Original question :
Find $f(x)$, $x\geq 0$, such that $$f'(x) = \frac{\sqrt{f(2x)-1}}{\sqrt{2}}$$
My work :
$\begin{align} f'(x) &= \frac{\sqrt{f(2x)-1}}{\sqrt{2}}\\ f(2x) &= 2(f'(x))^2 + 1\tag{1.1}\\ f(x) &= 2\left(f'\left(\frac x2\right)\right)^2 + 1 \end{align}$
Suppose i want $f'(x)=x$ (a random guess). Then $f(x)=\frac{x^2}{2} + C$ and $$f(2x) = 2x^2 + C$$ So, we have $C=1$ from $(1.1)$
Thus, $f(x)=\frac{x^2}{2}+1$. But my friend said there's another solution involving exponential function idk maybe a hyperbolic?

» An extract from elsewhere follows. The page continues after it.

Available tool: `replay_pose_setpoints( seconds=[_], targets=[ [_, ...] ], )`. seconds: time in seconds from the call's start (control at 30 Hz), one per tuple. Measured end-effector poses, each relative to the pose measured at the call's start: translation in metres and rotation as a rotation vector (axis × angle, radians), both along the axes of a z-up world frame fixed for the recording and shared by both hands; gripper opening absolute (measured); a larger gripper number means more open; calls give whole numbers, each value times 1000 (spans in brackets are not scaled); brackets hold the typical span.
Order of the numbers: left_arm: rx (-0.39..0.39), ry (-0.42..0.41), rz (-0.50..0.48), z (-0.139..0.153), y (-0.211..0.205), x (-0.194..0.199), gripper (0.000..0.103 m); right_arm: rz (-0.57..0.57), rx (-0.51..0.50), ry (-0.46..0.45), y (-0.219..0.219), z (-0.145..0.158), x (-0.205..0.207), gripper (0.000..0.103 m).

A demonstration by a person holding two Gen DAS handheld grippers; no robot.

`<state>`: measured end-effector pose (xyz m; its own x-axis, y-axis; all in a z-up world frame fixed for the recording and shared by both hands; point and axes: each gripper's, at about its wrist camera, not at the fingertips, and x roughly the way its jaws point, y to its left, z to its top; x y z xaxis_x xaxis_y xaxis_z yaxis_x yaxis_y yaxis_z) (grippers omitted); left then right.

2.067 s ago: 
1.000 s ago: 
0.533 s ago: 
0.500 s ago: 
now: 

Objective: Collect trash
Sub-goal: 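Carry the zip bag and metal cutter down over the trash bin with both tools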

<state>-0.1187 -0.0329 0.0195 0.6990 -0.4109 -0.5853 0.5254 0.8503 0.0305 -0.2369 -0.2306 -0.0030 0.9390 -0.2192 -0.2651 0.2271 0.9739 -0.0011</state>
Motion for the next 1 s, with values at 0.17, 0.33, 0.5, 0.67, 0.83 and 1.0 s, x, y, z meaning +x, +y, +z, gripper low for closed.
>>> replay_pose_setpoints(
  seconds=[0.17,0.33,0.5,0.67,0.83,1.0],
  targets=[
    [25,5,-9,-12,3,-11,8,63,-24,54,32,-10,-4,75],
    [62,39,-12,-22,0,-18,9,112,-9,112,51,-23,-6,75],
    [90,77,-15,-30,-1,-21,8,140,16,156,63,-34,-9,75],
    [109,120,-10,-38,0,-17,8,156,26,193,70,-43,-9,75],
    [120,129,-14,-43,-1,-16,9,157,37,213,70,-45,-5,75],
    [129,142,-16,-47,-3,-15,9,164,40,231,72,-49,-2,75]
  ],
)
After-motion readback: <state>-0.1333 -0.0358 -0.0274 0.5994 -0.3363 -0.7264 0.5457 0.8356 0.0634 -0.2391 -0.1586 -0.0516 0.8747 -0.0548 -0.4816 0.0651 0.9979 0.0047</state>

Since there's a similar property of hyperbolic function like this. But again, how do we know if there are no other solutions? How do you solve this?
Please help. Thanks
Your friend is correct $f(x) = (e^x + e^{-x})/2$ is also a solution. As for the second part of you're question I'm not $100\%$ sure about the details but I think existence and uniqueness theorem for ODEs suggest that for many initial conditions $f(0) = y_0$ there will exist solutions. This makes we think that this problem might have infinitely many solutions however I don't know how many of these solutions will be globally defined.
EDIT: I thought about this more and what I said above doesn't make sense. However I think still think that more solutions should exist because we can substitute $f(x) = \sum_n c_n x^n$ and then solve for $c_n$ in the resulting equation.